The changing role of millet in Late Bronze Age central Germany

February 27, 2024

New interdisciplinary research reveals a shift towards reliance on millet, a drought resistant crop, during the beginning of the Late Bronze Age

In a new study recently published in Scientific Reports, researchers used stable isotope analysis as part of an interdisciplinary approach to unravel the dietary habits of Late Bronze Age (ca. 1300 to 800 BCE) inhabitants in central Germany. Investigating the archaeological sites of Esperstedt and Kuckenburg in Saxony-Anhalt, where inhumation burials offer a unique glimpse into subsistence practices, the study sheds light on the complex interplay of cultural, economic, and environmental factors during a period of many societal transformations.

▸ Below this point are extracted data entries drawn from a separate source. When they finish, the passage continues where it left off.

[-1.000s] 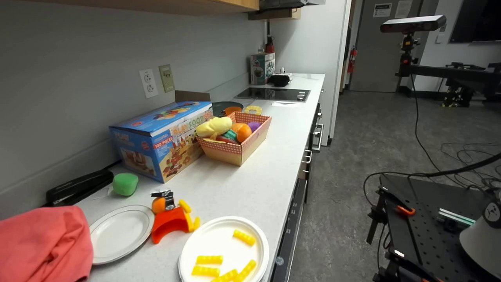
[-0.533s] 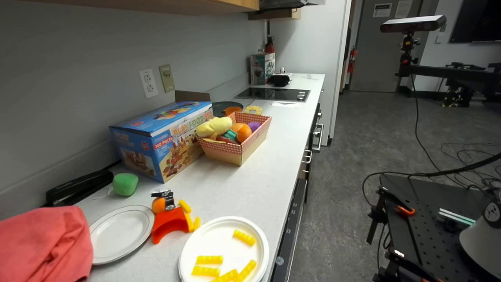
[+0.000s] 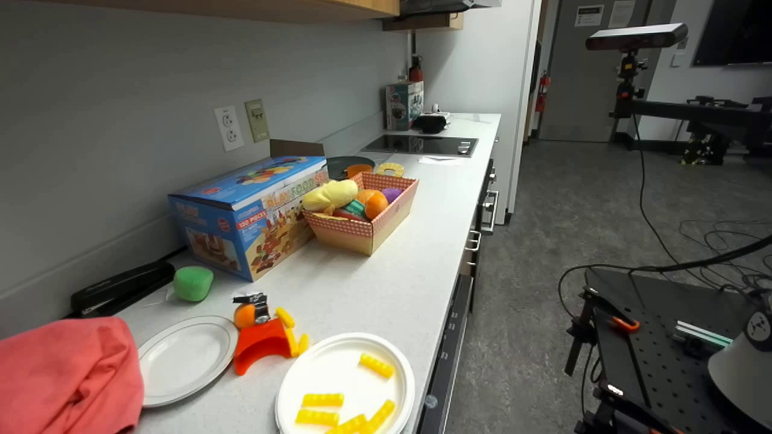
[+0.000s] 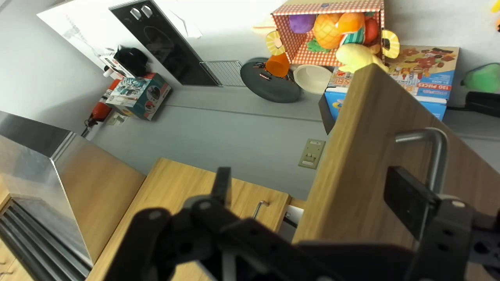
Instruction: Close the left drawer
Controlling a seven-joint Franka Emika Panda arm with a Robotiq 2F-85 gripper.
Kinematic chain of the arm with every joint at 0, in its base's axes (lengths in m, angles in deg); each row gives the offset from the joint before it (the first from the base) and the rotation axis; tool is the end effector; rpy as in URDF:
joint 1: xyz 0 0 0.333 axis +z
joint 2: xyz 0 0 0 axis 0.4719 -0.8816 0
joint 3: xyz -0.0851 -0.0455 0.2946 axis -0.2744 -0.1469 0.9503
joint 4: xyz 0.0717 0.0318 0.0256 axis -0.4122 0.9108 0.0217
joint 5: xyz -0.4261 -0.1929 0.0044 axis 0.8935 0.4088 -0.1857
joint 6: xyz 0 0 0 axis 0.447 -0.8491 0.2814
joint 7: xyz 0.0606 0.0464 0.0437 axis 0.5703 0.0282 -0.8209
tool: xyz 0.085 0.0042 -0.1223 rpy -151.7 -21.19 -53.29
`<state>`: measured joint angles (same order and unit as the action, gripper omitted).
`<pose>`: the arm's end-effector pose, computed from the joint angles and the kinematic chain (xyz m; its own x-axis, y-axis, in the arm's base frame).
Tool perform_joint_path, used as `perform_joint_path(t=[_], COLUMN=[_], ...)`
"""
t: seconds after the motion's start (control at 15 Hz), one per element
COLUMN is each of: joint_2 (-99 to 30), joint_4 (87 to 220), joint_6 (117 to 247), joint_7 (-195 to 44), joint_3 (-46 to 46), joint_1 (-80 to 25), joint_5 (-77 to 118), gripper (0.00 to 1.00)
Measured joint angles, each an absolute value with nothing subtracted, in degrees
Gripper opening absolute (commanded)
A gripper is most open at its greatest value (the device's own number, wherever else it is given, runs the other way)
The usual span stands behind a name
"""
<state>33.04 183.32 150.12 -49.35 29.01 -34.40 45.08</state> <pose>0.3672 0.1439 0.7305 0.7076 -0.0248 0.7062 -0.4287 -0.8095 0.4011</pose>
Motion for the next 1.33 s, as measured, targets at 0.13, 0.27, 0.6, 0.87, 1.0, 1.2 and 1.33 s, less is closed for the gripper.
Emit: perform_joint_path(t=[0.13, 0.27, 0.6, 0.87, 1.0, 1.2, 1.33], joint_2=[33.0, 33.0, 32.9, 31.4, 30.1, 27.7, 26.4], joint_4=[183.3, 183.3, 183.3, 182.2, 180.8, 178.7, 177.2], joint_6=[150.1, 150.1, 150.1, 151.4, 153.3, 155.6, 156.4], joint_7=[-49.3, -49.3, -49.4, -51.1, -53.1, -55.4, -56.5], joint_3=[29.0, 29.0, 27.7, 21.1, 18.1, 16.0, 15.8], joint_1=[-34.4, -34.4, -34.4, -34.9, -35.1, -35.2, -35.2], joint_5=[45.1, 45.1, 45.0, 45.3, 45.5, 45.5, 45.5], gripper=[1.00, 1.00, 1.00, 1.00, 1.00, 1.00, 1.00])
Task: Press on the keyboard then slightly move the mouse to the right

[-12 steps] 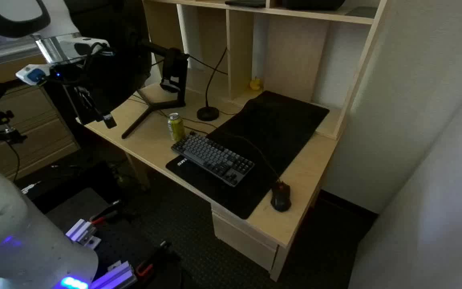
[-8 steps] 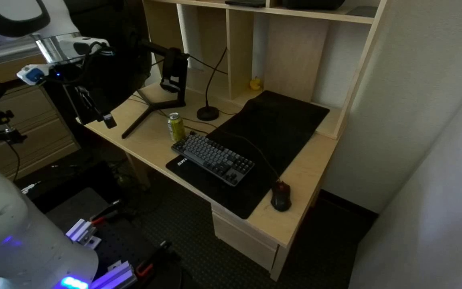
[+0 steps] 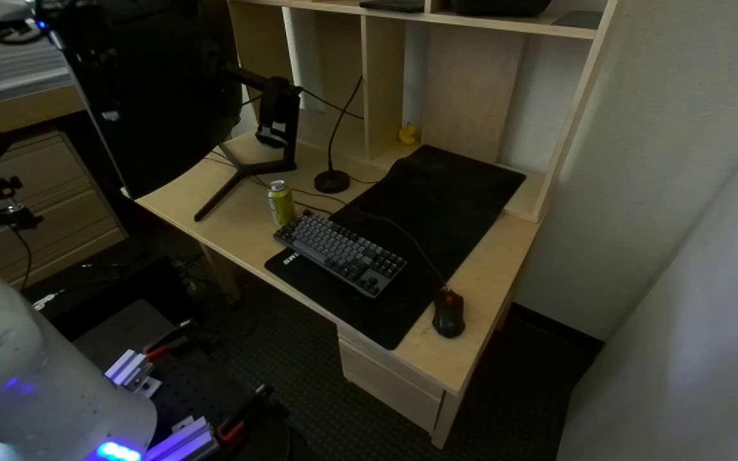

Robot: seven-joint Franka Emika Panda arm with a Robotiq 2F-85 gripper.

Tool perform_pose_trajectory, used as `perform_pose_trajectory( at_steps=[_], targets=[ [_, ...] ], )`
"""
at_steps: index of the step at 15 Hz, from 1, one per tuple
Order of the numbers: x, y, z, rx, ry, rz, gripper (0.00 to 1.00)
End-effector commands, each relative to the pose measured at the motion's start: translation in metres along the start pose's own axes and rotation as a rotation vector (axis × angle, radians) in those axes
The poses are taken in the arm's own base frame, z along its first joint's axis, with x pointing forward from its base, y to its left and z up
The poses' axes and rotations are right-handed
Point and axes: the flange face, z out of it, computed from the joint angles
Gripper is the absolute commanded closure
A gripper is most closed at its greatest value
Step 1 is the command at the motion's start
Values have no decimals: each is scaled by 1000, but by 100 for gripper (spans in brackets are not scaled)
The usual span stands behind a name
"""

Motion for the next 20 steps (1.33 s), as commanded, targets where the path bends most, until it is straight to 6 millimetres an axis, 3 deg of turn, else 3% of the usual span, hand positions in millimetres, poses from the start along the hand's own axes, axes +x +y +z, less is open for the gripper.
perform_pose_trajectory(
  at_steps=[1, 3, 5, 6, 11, 13, 14, 16, 19, 20],
  targets=[
    [2, -6, -17, 15, -6, 33, 0],
    [6, -13, -29, 24, -14, 57, 0],
    [12, -14, -23, -4, -42, 103, 0],
    [39, -10, -5, -11, -51, 216, 0],
    [125, 40, 76, -23, -101, 494, 0],
    [175, 63, 104, -41, -138, 611, 0],
    [139, 51, 81, -27, -104, 527, 0],
    [168, 67, 104, -36, -140, 591, 0],
    [175, 66, 110, -42, -152, 604, 0],
    [200, 63, 119, -46, -190, 614, 0]
  ],
)
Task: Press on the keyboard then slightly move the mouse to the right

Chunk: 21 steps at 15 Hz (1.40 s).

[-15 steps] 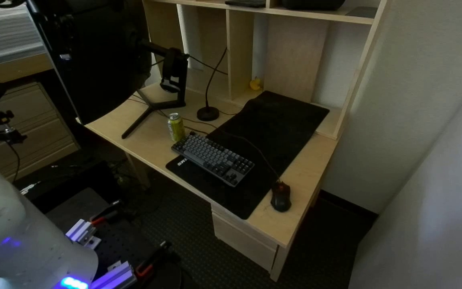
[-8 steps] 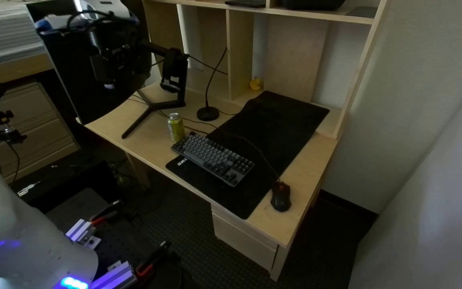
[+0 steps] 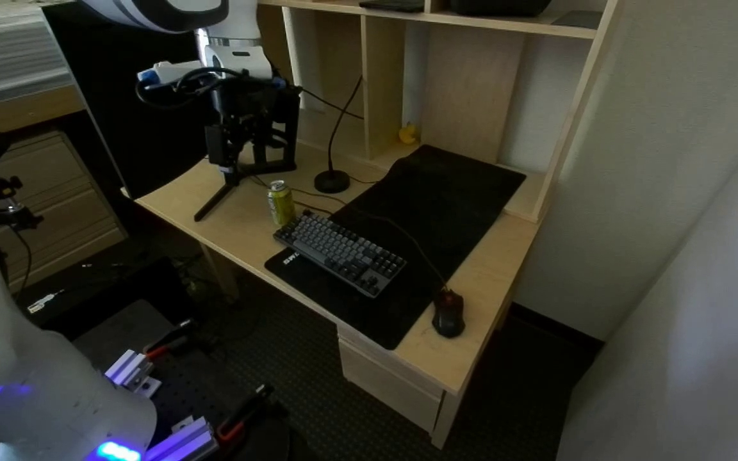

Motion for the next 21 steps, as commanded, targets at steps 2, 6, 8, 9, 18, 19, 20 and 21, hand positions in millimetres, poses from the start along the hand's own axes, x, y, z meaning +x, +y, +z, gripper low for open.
perform_pose_trajectory(
  at_steps=[2, 6, 8, 9, 18, 19, 20, 21],
  targets=[
    [61, -44, 25, 45, -99, 63, 0],
    [135, -80, 24, 128, -147, 154, 0],
    [167, -87, 17, 103, -201, 89, 0],
    [179, -86, 12, 74, -235, 39, 0],
    [223, -74, -27, -26, -250, -115, 0],
    [239, -88, -29, -62, -296, -178, 0],
    [168, -67, 10, -133, -269, -236, 0],
    [162, -69, 11, -142, -272, -291, 0]
  ],
)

This study employs stable isotope analysis, radiocarbon dating, archaeobotanical analysis, and archaeology to trace shifts in agricultural practices and culinary traditions at a time in which many societal changes were taking place. Notably, the research reveals that Bronze Age residents of the area transitioned from exclusively cultivating and consuming plants like wheat and barley to an agricultural repertoire that included broomcorn millet.

The team identified the dietary changes by examining the stable carbon isotope ratios and stable nitrogen isotope ratios found in bone collagen. These stable isotope values can help to reveal the major components of an individual’s diet, including distinct types of plants. C3 plants like wheat and barley show lower stable carbon isotope values than C4 plants like millet, and by comparing the values over time, the researchers were able to estimate shifts in the population's diet.

As the researchers explore the adoption, peak, and decline of millet consumption, questions arise regarding the reasons for the adoption (around 1400 BCE) and disappearance of millet consumption (around 1050 BCE). While factors such as trade networks, population growth, and cultural preferences are considered, a pivotal role emerges for climatic changes in the region. The study suggests that increased aridity, indicated by paleoclimatic data in the wider region, may have influenced the economic focus on millet due to its resilience in periods of lower precipitation and higher yields in unfavorable conditions.

This study not only contributes to understanding the past dynamics of millet adoption and abandonment but also resonates with contemporary challenges. The parallels between ancient responses to climatic threats and current cultivation experiments with millet underscore the relevance of past agricultural practices in addressing present-day concerns. As the United Nations declared 2023 as the International Year of Millets, this research serves as a timely and valuable resource for informing present-day actions amid climate change and increasing natural disasters, emphasizing the enduring role of millet as a resilient and adaptive crop.